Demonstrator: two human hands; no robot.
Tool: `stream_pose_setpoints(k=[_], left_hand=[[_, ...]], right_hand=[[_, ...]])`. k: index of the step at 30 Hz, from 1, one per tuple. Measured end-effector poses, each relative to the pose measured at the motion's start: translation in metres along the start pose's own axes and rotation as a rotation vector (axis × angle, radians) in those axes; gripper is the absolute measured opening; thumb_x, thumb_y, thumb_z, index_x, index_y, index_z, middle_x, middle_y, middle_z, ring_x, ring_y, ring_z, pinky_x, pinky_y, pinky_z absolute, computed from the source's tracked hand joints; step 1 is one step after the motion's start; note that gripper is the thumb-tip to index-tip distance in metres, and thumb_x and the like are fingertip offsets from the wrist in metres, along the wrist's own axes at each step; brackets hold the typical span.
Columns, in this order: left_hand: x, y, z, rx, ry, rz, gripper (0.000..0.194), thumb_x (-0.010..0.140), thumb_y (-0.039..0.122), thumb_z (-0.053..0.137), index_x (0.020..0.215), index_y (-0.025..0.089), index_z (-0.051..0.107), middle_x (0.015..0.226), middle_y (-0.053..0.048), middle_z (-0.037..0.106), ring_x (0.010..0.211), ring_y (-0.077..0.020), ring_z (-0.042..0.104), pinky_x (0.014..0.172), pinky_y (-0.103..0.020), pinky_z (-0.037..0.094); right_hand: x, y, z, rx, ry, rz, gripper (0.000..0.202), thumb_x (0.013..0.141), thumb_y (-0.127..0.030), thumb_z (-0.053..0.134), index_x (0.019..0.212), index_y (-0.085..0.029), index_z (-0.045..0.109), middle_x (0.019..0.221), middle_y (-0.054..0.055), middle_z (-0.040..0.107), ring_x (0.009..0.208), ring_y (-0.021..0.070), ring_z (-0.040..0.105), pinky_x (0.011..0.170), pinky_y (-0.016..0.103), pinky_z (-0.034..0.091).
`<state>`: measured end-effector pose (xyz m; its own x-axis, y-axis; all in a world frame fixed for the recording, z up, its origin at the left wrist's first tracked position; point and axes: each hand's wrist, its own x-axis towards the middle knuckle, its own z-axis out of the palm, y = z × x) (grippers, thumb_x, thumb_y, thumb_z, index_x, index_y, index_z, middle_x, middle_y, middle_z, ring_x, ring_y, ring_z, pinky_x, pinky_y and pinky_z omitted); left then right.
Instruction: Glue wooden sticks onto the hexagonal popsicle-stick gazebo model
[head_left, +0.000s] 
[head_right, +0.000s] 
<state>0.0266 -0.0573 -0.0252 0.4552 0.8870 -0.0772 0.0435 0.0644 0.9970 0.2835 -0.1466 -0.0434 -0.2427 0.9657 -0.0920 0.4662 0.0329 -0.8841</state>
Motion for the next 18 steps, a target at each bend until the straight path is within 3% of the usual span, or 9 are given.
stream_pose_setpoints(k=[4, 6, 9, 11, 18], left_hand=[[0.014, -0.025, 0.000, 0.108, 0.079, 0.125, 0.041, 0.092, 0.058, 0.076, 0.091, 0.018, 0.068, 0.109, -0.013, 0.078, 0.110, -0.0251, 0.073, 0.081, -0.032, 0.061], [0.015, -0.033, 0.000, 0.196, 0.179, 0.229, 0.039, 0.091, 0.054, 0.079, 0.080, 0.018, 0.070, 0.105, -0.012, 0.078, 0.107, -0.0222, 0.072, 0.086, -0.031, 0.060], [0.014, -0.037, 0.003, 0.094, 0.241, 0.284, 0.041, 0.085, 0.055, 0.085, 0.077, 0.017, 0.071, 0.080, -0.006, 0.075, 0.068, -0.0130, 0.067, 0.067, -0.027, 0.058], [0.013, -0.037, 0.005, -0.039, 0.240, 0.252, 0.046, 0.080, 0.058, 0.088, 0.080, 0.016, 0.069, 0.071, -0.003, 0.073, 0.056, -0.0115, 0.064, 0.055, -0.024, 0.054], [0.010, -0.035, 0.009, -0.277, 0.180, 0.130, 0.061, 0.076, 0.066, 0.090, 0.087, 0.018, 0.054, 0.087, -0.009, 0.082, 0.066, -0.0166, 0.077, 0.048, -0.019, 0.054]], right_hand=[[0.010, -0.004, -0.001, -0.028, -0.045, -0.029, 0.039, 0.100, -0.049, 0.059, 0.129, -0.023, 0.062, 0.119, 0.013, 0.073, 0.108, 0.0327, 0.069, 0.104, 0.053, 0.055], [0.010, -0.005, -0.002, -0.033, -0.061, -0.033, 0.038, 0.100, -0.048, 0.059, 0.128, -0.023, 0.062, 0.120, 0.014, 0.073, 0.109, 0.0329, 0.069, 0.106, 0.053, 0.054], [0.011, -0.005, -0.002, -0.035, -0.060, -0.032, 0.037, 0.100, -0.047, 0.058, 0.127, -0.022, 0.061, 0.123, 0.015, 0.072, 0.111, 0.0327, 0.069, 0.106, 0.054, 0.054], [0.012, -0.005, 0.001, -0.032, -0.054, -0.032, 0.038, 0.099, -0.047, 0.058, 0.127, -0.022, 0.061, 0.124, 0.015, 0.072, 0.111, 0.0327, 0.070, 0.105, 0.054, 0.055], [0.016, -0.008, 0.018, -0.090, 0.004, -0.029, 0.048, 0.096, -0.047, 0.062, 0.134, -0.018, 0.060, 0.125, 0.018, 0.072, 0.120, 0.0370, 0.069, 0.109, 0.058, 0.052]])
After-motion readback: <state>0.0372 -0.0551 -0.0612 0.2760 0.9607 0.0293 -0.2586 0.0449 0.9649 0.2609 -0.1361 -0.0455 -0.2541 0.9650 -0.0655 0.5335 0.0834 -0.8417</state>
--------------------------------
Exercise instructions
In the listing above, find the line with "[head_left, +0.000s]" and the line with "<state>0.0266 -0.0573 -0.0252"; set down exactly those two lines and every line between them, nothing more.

Problem solution
[head_left, +0.000s] 
[head_right, +0.000s] 
<state>0.0266 -0.0573 -0.0252 0.4552 0.8870 -0.0772 0.0435 0.0644 0.9970 0.2835 -0.1466 -0.0434 -0.2427 0.9657 -0.0920 0.4662 0.0329 -0.8841</state>

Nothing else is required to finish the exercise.